Observational Analysis of Land-Atmosphere Coupling for Climate Model Evaluation
Phillips, Thomas J. — Lawrence Livermore National Laboratory
Klein, Stephen — Lawrence Livermore National Laboratory
Area of research:
The state of the land can influence surface energy and moisture fluxes, boundary-layer clouds, and regional convection and precipitation, especially in summer when it couples more intensely with the atmosphere. Therefore, investigations of the cloud life cycle over continents need to consider the role played by land-atmosphere interactions.
Coarse-resolution global climate models tend to simulate a relatively strong land-atmosphere coupling (e.g. between soil moisture and precipitation) in semi-arid zones, like the central United States. Whether these climate model predictions are realistic can be tested observationally by exploiting the extensive archives of high-frequency data recorded at the Atmospheric Radiation Measurement Southern Great Plains (ARM SGP) site near Lamont, Oklahoma. By employing ARM measurements of surface and atmospheric boundary-layer variables, along with soil moisture observations at SGP, aspects of the local land-atmosphere coupling manifested in diverse pairings of land and atmospheric variables can be investigated.
To visualize various aspects of the SGP land-atmosphere coupling, daily averages were constructed from hourly measurements of all the observed variables during the summers of 1997-2008, and different pairing of land-atmosphere variables were displayed as scatter plots. The relative strength of the various couplings of land variable x and atmospheric variable y were then inferred from the correlation R of y versus x.
Because land-atmosphere coupling is modulated by soil moisture W, particular attention was given to correlations of atmospheric variables with a normalized soil moisture index (SMI) ranging between values of 0 and 1 that corresponded, respectively, to the multi-year minimum and maximum values of W at a soil depth of 10 centimeters. Examples of scatter plots of surface relative humidity (RH) and air temperature T versus SMI at 10 centimeters depth are shown in Figures 1a and b. While surface RH increases over wetter soil, T tends to decrease, resulting in an atmospheric boundary layer (ABL) that is wetter and cooler than when the soil is drier. The absolute value of the correlation of RH with SMI also is larger (R = 0.51) than that for T (R = -0.38), implying a stronger coupling of soil moisture with relative humidity.

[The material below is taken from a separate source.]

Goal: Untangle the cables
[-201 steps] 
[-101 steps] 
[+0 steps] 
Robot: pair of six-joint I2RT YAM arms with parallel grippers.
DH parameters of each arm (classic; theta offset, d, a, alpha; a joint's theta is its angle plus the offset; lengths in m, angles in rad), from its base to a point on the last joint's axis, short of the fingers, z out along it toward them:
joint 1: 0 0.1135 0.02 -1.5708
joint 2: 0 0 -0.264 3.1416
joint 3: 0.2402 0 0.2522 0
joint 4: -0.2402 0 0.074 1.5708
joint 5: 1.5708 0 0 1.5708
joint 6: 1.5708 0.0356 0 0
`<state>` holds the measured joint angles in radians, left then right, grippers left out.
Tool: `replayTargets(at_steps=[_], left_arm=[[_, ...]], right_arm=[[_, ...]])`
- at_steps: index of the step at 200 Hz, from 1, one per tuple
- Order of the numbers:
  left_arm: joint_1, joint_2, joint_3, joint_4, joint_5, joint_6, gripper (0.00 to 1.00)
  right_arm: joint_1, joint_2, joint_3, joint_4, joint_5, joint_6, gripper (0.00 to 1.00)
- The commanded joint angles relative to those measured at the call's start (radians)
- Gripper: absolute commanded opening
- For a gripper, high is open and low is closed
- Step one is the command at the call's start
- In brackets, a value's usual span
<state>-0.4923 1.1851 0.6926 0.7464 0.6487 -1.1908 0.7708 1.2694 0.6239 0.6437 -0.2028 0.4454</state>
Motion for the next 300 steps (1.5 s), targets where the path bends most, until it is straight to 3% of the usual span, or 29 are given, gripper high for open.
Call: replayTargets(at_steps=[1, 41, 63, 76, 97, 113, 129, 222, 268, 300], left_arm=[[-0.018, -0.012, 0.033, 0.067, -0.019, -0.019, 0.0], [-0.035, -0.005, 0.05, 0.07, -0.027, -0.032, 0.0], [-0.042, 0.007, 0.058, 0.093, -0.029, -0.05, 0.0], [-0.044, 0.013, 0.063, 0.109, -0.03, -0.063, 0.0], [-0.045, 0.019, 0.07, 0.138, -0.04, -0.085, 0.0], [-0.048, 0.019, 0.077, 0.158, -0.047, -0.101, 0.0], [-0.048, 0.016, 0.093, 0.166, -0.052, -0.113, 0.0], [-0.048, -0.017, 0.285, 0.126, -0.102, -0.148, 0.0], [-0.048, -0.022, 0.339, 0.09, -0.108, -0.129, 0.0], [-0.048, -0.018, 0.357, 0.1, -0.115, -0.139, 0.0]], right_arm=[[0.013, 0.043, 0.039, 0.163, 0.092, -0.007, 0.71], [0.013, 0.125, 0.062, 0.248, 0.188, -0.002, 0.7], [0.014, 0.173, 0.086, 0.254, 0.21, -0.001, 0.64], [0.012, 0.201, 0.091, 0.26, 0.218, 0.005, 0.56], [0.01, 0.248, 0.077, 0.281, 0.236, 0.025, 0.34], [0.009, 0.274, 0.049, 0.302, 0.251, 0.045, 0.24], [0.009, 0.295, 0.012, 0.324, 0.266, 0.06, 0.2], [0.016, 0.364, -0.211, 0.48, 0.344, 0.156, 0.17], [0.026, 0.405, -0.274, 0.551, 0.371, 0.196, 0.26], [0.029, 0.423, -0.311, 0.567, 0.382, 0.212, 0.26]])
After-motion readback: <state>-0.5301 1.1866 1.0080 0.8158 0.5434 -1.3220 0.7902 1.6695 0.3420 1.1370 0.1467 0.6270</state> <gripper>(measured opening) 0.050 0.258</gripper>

In a moist and cool ABL, the corresponding lifting condensation level (LCL) at which clouds are expected to initially form will be lower. Such a relationship is manifested by the negative correlation of the daytime LCL with soil moisture (R = - 0.46 ), shown in Figure 2a. The cloud base heights (CBH) of daytime ABL clouds observed at the ARM SGP site exhibit a similar anti-correlation with soil moisture (Figure 2b), but showing substantially less coherence (R = - 0.26). (The base heights of a subset of shallow cumulus clouds—indicative of a greater local influence of the land on the atmospheric boundary layer—correlate somewhat more strongly with soil moisture.) In addition, the coupling between SMI and other variables, such as those shown in Figures 1 and 2, were found to strengthen, as the soil becomes drier in the aftermath of precipitation events.
Contrary to the typical global climate model predictions, however, no statistically significant correlations of soil moisture with subsequent precipitation events were found at the ARM SGP site. This result reflects a general failure of the coarse-resolution climate models to correctly simulate the observed characteristics of SGP precipitation, which derives mostly from convective cells that are triggered remotely during the night, and then propagate over the site.
The observed characteristics of land-atmosphere coupling observed at the ARM SGP site provide a basis for further evaluation and diagnosis of climate model predictions over the United States Southern Great Plains. Future model investigations of this kind are planned that will make use of procedures developed by the DOE-funded Cloud-Associated Parameterization Testbed (CAPT) at Lawrence Livermore National Laboratory.